Jean-Michel Abrassart

Comme je travaille depuis plusieurs années sur la question des phénomènes paranormaux, je suis régulièrement le dépositaire de témoignages d’expériences vécues : visions d’ovnis, contacts extraterrestres, enlèvements par les Gris, phénomènes de psychokinèse, dons de voyance, rêves prémonitoires, visions angéliques, utilisations d’un pendule, tables qui se lèvent dans le cadre d’une séance de spiritisme, etc. La liste est sans fin.

Les phénomènes paranormaux se manifestent sous forme d’une masse gigantesque de témoignages, ce qui pose d’un point de vue méthodologique le problème de la fiabilité du témoignage humain : lorsque quelqu’un témoigne avoir vécu ceci ou cela, un scientifique peut-il le croire sur parole ?

Les défenseurs de la réalité des phénomènes paranormaux répondront généralement oui à cette question. Cependant les recherches en psychologie ont indéniablement montré que le témoignage humain est tout sauf fiable : la mémoire s’altère en effet très rapidement et est fortement influençable par les suggestions qui lui sont faites. Nous allons ici aborder le cas d’une vision de fantôme, que nous nommerons le cas F.B. afin de garantir l’anonymat du témoin. Signalons préalablement que monsieur F.B. a une forte croyance à la réalité du paranormal.

Il rapporte d’autres expériences inhabituelles que celle que nous allons présenter, dont deux autres visions d’apparitions et aussi des sorties hors du corps (angl. : out-of-body experience). Il s’agit d’une donnée bien établie dans la littérature que certains sujets vivent énormément d’expériences paranormales, alors que d’autres n’en vivent aucune. Les parapsychologues nomment cela l’effet brebis et chèvres. Les brebis sont les gens qui croient aux phénomènes paranormaux, et qui à cause de cela les attireraient comme des sortes d’aimants.

Les sceptiques, à l’inverse, repousseraient les phénomènes et les empêcheraient de se manifester en leur présence. L’interprétation sceptique de cette donnée empirique est bien évidemment toute différente. Il y aurait tout d’abord un effet des attentes : un sujet croyant au paranormal aurait plus facilement tendance à étiqueter une expérience comme étant surnaturelle qu’un sceptique. De plus, comme les psychologues ont montré empiriquement que les personnes qui croient au paranormal sont plus réceptives aux suggestions, elles auraient donc plus facilement tendance à voir des choses qui n’existent pas.
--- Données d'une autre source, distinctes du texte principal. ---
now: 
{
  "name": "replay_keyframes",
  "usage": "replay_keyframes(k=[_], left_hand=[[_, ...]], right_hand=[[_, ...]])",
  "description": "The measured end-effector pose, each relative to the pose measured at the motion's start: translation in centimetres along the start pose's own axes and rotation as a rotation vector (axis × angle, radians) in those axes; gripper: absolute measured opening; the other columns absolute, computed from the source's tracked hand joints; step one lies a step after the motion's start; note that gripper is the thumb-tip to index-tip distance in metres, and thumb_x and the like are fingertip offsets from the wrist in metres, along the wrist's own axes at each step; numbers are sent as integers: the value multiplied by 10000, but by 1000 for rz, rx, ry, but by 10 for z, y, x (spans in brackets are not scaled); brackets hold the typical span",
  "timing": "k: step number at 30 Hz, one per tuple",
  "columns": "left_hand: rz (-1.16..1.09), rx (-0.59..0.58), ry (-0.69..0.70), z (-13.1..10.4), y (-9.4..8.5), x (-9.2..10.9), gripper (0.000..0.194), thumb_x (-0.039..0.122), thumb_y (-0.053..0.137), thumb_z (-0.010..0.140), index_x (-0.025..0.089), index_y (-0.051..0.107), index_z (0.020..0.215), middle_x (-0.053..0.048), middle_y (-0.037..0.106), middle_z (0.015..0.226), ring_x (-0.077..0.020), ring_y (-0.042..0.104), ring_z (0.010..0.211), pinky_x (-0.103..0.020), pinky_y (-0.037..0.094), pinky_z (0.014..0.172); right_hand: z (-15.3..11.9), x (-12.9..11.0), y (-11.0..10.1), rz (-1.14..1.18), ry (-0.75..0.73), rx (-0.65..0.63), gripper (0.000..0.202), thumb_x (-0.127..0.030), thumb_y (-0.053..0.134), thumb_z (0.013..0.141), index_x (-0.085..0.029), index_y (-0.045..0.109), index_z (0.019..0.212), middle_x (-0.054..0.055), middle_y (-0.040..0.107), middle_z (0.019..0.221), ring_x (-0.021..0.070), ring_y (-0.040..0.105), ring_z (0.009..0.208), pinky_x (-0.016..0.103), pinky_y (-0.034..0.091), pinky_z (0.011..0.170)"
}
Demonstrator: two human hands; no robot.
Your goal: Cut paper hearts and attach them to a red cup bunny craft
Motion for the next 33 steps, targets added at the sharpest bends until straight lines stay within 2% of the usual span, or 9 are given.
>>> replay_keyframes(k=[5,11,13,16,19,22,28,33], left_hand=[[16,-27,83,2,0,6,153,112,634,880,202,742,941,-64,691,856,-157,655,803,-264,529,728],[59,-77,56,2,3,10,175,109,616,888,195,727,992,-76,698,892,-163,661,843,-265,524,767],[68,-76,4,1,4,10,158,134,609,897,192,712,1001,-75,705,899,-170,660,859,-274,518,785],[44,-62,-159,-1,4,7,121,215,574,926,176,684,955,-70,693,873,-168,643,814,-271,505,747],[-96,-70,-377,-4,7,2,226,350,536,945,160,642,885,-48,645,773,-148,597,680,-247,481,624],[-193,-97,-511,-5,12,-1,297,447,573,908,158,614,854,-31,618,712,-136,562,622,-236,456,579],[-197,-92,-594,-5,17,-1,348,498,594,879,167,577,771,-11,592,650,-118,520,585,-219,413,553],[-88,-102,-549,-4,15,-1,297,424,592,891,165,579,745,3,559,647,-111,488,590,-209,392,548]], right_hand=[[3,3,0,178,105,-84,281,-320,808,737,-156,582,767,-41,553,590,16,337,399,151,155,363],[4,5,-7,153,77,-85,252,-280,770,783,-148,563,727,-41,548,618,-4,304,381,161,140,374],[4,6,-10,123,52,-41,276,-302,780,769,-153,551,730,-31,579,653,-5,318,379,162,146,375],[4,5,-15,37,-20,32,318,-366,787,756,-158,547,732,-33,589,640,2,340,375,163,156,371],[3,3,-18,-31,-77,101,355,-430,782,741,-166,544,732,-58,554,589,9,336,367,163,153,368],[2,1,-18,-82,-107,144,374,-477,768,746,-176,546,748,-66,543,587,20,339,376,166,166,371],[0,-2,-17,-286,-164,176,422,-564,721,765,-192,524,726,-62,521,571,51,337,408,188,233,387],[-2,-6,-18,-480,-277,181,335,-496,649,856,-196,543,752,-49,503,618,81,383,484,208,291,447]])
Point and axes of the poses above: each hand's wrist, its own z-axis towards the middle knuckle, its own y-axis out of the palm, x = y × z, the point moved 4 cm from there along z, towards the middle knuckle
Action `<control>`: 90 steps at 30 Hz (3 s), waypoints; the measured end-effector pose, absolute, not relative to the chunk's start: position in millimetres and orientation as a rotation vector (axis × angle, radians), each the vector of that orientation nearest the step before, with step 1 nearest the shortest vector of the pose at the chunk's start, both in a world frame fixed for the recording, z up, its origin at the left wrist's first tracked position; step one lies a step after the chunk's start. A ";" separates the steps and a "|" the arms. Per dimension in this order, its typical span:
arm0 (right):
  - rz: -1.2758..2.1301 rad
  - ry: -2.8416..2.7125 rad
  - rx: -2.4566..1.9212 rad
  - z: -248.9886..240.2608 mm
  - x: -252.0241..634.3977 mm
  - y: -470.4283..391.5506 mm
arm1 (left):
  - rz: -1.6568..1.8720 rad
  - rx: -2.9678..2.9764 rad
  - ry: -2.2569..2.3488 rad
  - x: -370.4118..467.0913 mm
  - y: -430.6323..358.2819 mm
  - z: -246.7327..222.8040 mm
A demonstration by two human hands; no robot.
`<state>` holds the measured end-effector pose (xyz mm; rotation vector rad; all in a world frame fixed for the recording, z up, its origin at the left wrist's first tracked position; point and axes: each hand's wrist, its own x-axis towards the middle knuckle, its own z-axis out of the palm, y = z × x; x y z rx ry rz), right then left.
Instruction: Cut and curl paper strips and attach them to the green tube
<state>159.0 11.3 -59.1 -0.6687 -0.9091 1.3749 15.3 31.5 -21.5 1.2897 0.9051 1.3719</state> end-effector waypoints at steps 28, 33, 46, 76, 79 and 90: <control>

L’anecdote remonte à 1974. Cette année là, monsieur F.B. entretenait une relation avec une jeune fille de bonne famille. Un samedi, la jeune fille en question lui téléphone en fin de matinée pour lui annoncer que ses parents sont sur la côte belge pour le week-end. Il se rend donc pour la première fois à la demeure familiale. Le sujet m’a raconté son expérience inhabituelle dans un courriel de la façon suivante : “ Arrivés chez elle, nous ne tardâmes pas à faire l’amour. Je me trouvai ensuite allongé sur son lit, en tenue d’Adam, tandis qu’elle prenait une douche. J’étais aussi détendu, dans tous les sens du terme, qu’on puisse l’être et me laissais gagner par une douce torpeur, vaguement conscient du bruit de l’eau qui me parvenait de la salle d’eau voisine. Je ne sais ce qui m’amena brusquement à ouvrir les yeux, mais lorsque je le fis, tous mes sens en alerte me ramenèrent brutalement à la réalité.

Devant moi, si près que j’aurais pu la toucher, éclairée en contrebas par une lucarne découpée dans le toit, se tenait une femme. Elle me parut âgée de septante à quatre-vingt ans, peut-être moins. Plutôt fluette et de petite taille, son vêtement assez strict consistait en une robe grise ou noire sur laquelle était enfilée un tablier blanc. Son visage ridé à l’aspect jaunâtre était surmonté d’un chignon de cheveux gris ramenés en arrière. Elle se tenait légèrement penchée en avant, les mains jointes sur le devant de son tablier, lèvres pincées, et me regardait avec un air à la fois inquiet et désapprobateur. Dire que j’étais surpris serait en dessous de la réalité.

Interloqué, à la fois furieux et gêné de cette intrusion inattendue, je me soulevais à demi en ouvrant bien grand les yeux avec l’intention de demander à l’intruse qui elle était et ce qu’elle faisait là. Au même moment, comme si l’objectif d’un appareil photo avait été fermé, elle disparut d’un seul coup, non en se désagrégeant ou en s’éloignant dans un autre endroit de la pièce - qui n’était pas grande - mais comme une image qu’on aurait éteinte. ” L’explication sceptique pour ce genre de témoignage est l’hallucination hypnagogique. Ce phénomène se produit juste avant l’endormissement ou juste après le réveil. Les sensations qui apparaissent alors peuvent être soit des hallucinations visuelles ou auditives (souvent des lumières ou des figures étranges qui se trouvent dans la chambre), soit une sensation de pression dans la poitrine ou encore l’impression de flotter dans l’air.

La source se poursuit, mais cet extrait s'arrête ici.